Potremmo farlo anche noi?
«Ma noi già trivelliamo. Lo scandalo è che lo facciamo pochissimo. La stupidità economica italiana, giustificata da questioni ambientali con cui gli economisti industrialisti sono sempre in conflitto, è che prendiamo il gas nel Texas quando, invece, potremmo estrarne di più in Basilicata e nel Nord Adriatico. Risparmiando in costi e in impatto ambientale. Il trasporto del Gnl infatti non è a media zero sull’ambiente».
Come ne usciamo?
«Non ne usciamo. Per mia fortuna, dobbiamo affidarci a degli esperti, o supposti tali, che spiegano come funzionano queste crisi. Battute a parte, i mercati dell’energia sono altamente finanziarizzati e con dei tempi lunghissimi. Caratteristiche li espone alla facile accusa di speculazione. Ricordiamoci però che, durante il lockdown nel 2020, il gas era crollato a 6 euro. E tutti parlavano di efficienza. Oggi si dice che i mercati fanno affari sulle spalle dei consumatori. Non è così».
E poi ci sono i tempi lunghi.
«Appunto. Il gas viaggia su tubi che risalgono ai tempi di Brežnev. Stiamo parlando di un’industria di grandi capitali, enormi dimensioni e interessi geopolitici. È un mondo che impedisce di ragionare sul breve periodo».
D’altra parte una qualche soluzione oggi va trovata. Per esempio, si parla di prezzo unico dell’energia e interrompibilità. Sono opzioni valide?

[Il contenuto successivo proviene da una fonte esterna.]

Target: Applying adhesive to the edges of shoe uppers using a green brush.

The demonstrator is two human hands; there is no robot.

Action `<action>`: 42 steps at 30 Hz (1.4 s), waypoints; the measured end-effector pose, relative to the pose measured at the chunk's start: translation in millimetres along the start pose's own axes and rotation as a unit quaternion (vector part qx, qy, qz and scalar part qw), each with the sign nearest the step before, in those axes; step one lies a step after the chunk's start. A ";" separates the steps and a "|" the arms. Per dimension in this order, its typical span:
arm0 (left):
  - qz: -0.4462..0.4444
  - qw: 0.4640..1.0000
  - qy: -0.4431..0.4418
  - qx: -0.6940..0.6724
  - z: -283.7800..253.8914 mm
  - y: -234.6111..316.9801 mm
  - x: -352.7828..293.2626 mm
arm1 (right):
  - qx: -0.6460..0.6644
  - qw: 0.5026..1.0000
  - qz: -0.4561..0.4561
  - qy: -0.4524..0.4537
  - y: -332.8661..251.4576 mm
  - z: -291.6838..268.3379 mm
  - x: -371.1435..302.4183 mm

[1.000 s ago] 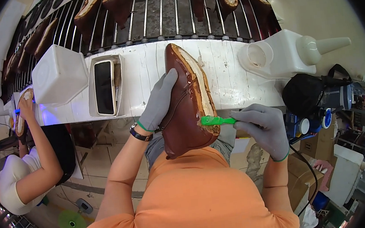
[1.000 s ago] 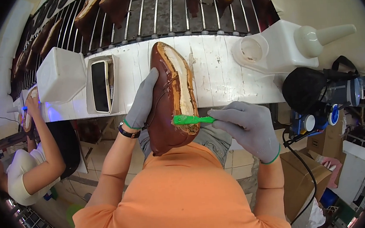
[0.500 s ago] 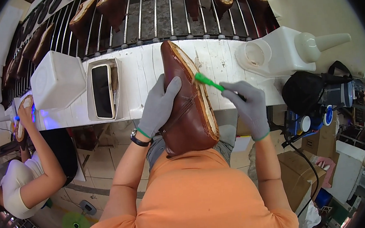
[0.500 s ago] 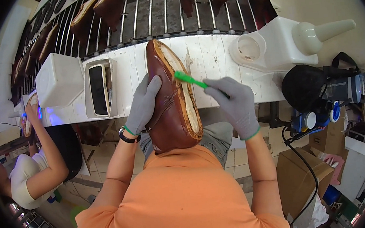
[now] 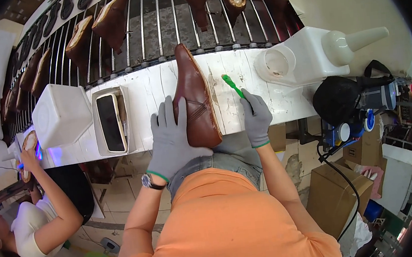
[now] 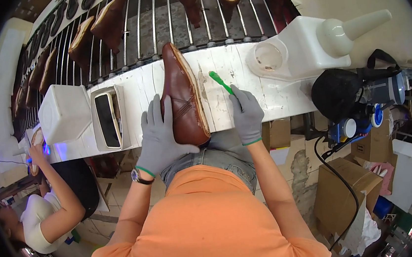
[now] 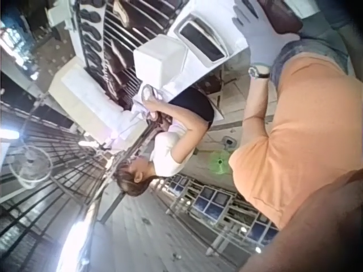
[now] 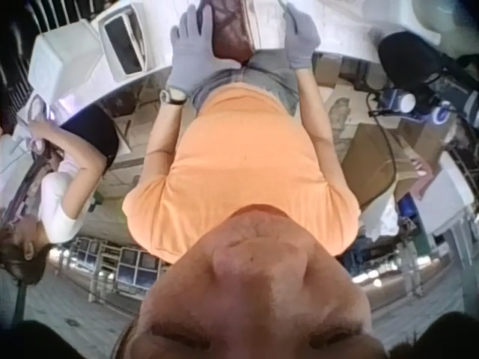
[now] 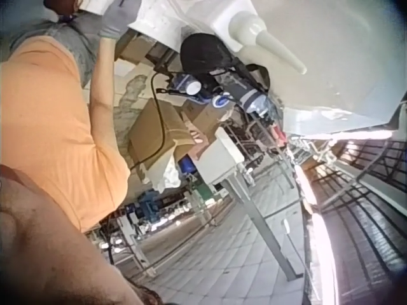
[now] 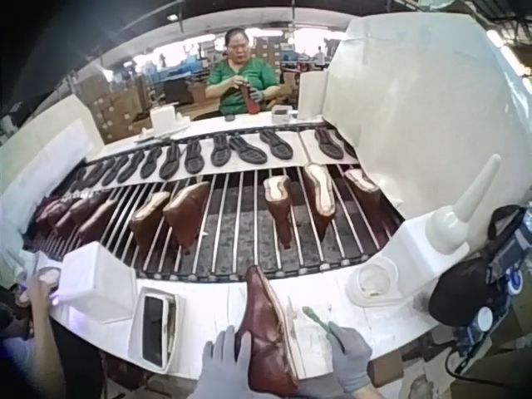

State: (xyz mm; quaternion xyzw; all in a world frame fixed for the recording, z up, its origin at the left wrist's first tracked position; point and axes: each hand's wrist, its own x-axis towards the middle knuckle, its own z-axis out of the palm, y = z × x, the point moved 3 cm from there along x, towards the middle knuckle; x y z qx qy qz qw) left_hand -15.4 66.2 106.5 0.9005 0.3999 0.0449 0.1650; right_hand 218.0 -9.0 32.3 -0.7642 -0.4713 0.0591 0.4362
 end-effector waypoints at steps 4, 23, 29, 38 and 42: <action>-0.023 0.999 -0.014 0.044 11.9 -1.0 -2.4 | 0.009 1.000 0.002 0.007 -2.9 -0.4 1.4; -0.031 0.745 0.118 -0.656 -22.7 -146.8 139.8 | 0.036 0.999 0.016 0.016 0.5 -7.9 -3.9; -0.141 0.850 0.227 -0.454 16.6 -217.9 237.6 | 0.092 0.989 0.019 0.114 -43.8 -29.6 30.0; -0.263 0.886 0.297 -0.240 76.0 -188.7 203.6 | 0.384 0.879 -0.115 0.259 -150.8 -236.1 284.6; -0.111 0.910 0.325 -0.233 55.2 -146.0 157.0 | 0.388 0.886 -0.113 0.228 -188.7 -300.0 442.0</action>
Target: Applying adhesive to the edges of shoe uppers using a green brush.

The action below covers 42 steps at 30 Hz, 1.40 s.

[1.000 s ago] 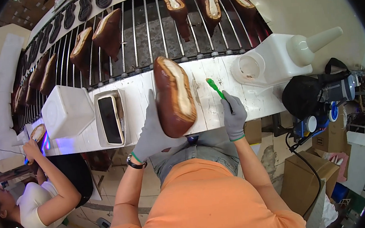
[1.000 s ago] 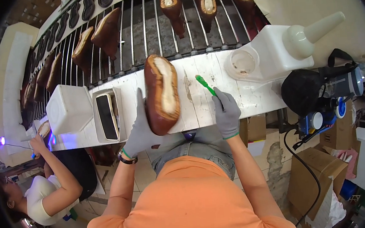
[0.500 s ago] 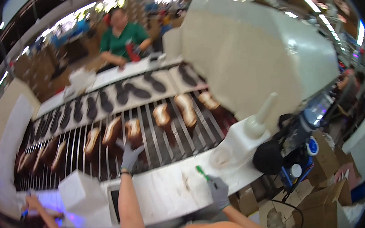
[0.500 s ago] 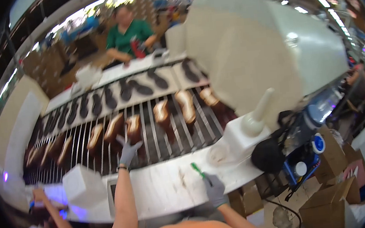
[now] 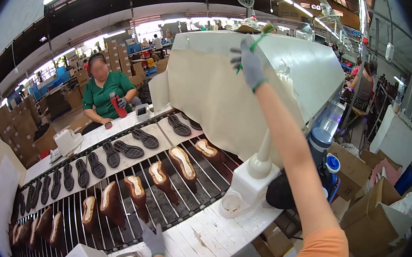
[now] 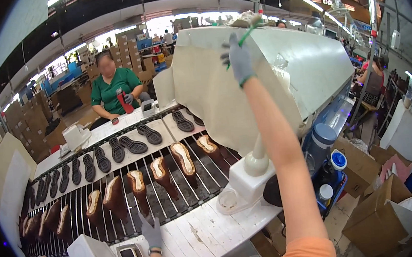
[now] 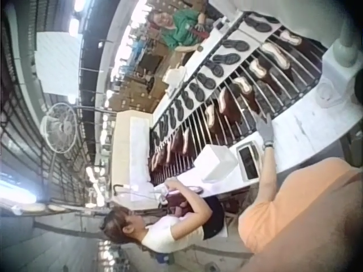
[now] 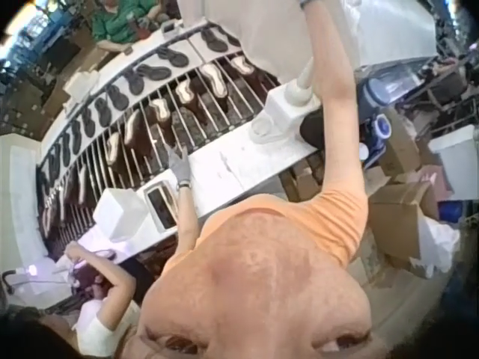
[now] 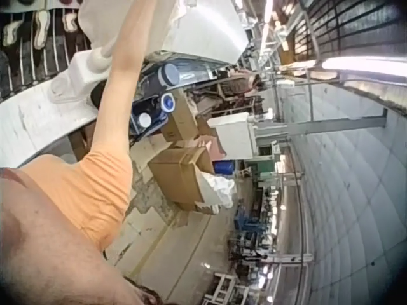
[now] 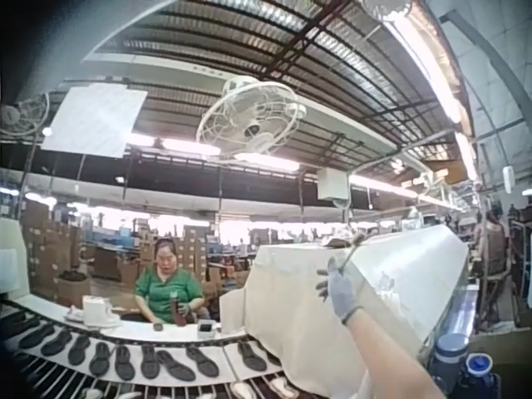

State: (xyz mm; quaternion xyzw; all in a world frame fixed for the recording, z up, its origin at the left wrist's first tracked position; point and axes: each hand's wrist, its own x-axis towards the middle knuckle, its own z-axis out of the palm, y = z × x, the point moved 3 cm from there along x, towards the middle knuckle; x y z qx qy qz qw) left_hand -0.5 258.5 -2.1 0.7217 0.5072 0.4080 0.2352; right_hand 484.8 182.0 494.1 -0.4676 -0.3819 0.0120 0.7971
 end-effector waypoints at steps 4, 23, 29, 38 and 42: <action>-0.028 0.998 -0.011 -0.057 -13.1 19.9 -22.3 | -0.277 0.953 -0.110 0.056 7.3 -11.8 124.8; -0.257 0.792 -0.158 -0.531 26.7 82.8 -14.7 | -0.338 0.837 -0.327 -0.280 17.7 43.0 -221.6; -0.401 0.551 -0.055 -0.730 4.8 72.2 -28.8 | -0.209 0.839 0.126 -0.486 97.3 62.5 -457.4; -0.358 0.754 -0.105 -0.541 -31.2 25.2 -64.2 | -0.086 0.801 0.399 -0.438 131.7 13.1 -465.8; -0.290 0.831 -0.172 -0.443 -47.7 24.8 -70.6 | -0.140 0.828 0.384 -0.383 141.1 -11.4 -451.9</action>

«Intendiamoci, i prezzi sono numeri estetici scritti su un pezzo di carta. Potremmo inventarci di tutto, fino addirittura creare un mercato in cui uno decide da solo quanto costa l’energia. Ma queste sono alchimie che non risolvono il problema».
In che senso?
«Il problema sta nella produzione e nella diversificazione delle fonti. Stiamo parlando di gas e di rinnovabili, lasciando fuori il carbone che, invece, in Cina e Usa è tornato primario. A noi restano alcune centrali più o meno funzionanti, ma per il resto abbiamo rinunciato a una commodity fondamentale. Nessuno dice di spostare in avanti la data del 2025 per disporre ancora di un po’ di carbone che, in crisi come queste, sarebbe sicuramente prezioso».
Stoccaggio, sganciamento, decupling e tutto il resto. Non serve nulla di quello che le industri chiedono?
«Certo che servono queste cose. Ma bisogna rendersi conto che la strada è puntare sugli investimenti produttivi. Estrarre gas, creare nuovi terminali e rigassificatori, riprendere il Tap. Cosa stanno facendo gli Stati Uniti se non produrre di più? Non ci arriva più gas russo? Ok, aumentiamo i volumi di Algeria e Norvegia. Estraiamo a casa nostra. Altre soluzioni, francamente, non ne vedo».